Substitution Masking
Substitution masking replaces a column of data with similar but unrelated data from a dictionary file.
The Data Masking task provides dictionaries that contain sample data for substitution masking. You can also use custom dictionaries. When you configure substitution masking, select the type of dictionary that contains the substitute values. The Data Masking task performs a lookup on the dictionary that you choose and replaces source data with data from the dictionary.
You can substitute data with repeatable or non-repeatable values. When you choose repeatable values, you must configure a seed value to substitute data with deterministic results.
Substitution Masking with Custom Dictionaries
Create and use custom dictionaries when you perform substitution masking.
You create and add a flat file dictionary to the Data Masking task. Add a connection to the flat file dictionary from the Configure | Connections view.
When you configure a data masking task, you can use the flat file dictionary connection to perform substitution masking. You cannot use a relational dictionary.
To support non-English characters, you can use different code pages from a flat file connection when you configure a substitution rule with custom dictionaries.
Substitution Masking Parameters
To perform substitution masking, you can select the custom dictionaries that you create or the dictionaries that the Data Masking application provides.
The following table describes the parameters that you can configure for substitution masking:
Parameter | Description |
---|
Dictionary File | Appears if you select Custom Substitution from the list of masking rules. Click Select and specify the following parameters: - Flat File Connection
- The connection to the directory where the custom dictionaries are present. You must create a flat file connection with the directory that points to the dictionary files.
- Dictionary File
- The custom dictionary that you want to select. The dictionary file must be present for all the Secure Agents in a runtime environment in the following location:
<Secure Agent installation directory>\apps\Data_Integration_Server\data
|
Dictionary Column | The output column from the custom dictionary. Appears if you select Custom Substitution from the list of masking rules. You can select a dictionary column if the flat file contains column headers. |
Lookup Input Port | Optional. The source input column based on which you perform a lookup operation on the dictionary. |
Lookup Output Port | Optional. The dictionary column that you can look up based on the input port. |
Lookup Error Constant | Optional. A constant value that you can configure when there are no matching values for the lookup condition from the dictionary. |
Repeatable | Returns the same masked value when you run a task multiple times or when you generate masked values for a field that is in multiple tables. |
Seed Value | A starting number to create repeatable output. Enter a number from 1 through 999. Default seed value is 190. |
Custom Substitution Lookup Example
Consider that you apply substitution masking on the S_City column and you select a dictionary file with city names, identification numbers, and serial numbers. Select CITY as the dictionary column. The lookup input port is Id and the lookup dictionary port is SNO. If there are no matching values between the Id and SNO columns, the task uses the error constant BANGALORE as the lookup value.

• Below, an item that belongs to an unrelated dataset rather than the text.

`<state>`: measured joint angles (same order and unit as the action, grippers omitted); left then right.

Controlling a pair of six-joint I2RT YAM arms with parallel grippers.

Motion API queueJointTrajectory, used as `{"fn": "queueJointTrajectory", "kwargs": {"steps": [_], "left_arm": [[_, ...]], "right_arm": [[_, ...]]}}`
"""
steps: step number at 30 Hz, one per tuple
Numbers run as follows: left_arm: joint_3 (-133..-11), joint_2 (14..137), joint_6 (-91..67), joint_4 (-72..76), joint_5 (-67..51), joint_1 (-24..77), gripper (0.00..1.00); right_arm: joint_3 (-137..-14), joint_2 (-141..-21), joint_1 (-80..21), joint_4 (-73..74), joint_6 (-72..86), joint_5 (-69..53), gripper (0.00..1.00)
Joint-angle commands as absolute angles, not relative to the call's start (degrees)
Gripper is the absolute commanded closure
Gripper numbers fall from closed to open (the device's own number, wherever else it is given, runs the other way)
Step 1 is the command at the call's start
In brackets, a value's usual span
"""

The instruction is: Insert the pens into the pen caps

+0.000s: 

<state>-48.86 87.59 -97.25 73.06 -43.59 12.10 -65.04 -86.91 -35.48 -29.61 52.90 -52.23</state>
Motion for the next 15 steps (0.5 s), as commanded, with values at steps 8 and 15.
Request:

The following image shows the substitution parameters for masking with custom dictionaries:
Custom Substitution Dictionary Lookup Use Cases
The task performs dictionary lookup in custom substitution masking in the following cases:
- •Case 1. If there are valid target lookup records in a dictionary for all the corresponding source records, the task picks all the values from the dictionary and replaces in the target.
- •Case 2. If there are some records in the source for which there are multiple lookup values in a dictionary, the task picks one of the lookup values from the dictionary and substitutes with the source value.
- •Case 3. if some of the source values are same as the lookup values in a dictionary, the target contains the same data as the source.
- •Case 4. If the source records do not have a lookup value in a dictionary and if you specify a valid error constant, the task uses the error constant for all the failed lookup conditions.
- •Case 5. If the source records do not have a lookup value in a dictionary and if you do not specify a valid error constant, the task fails and generates an exception.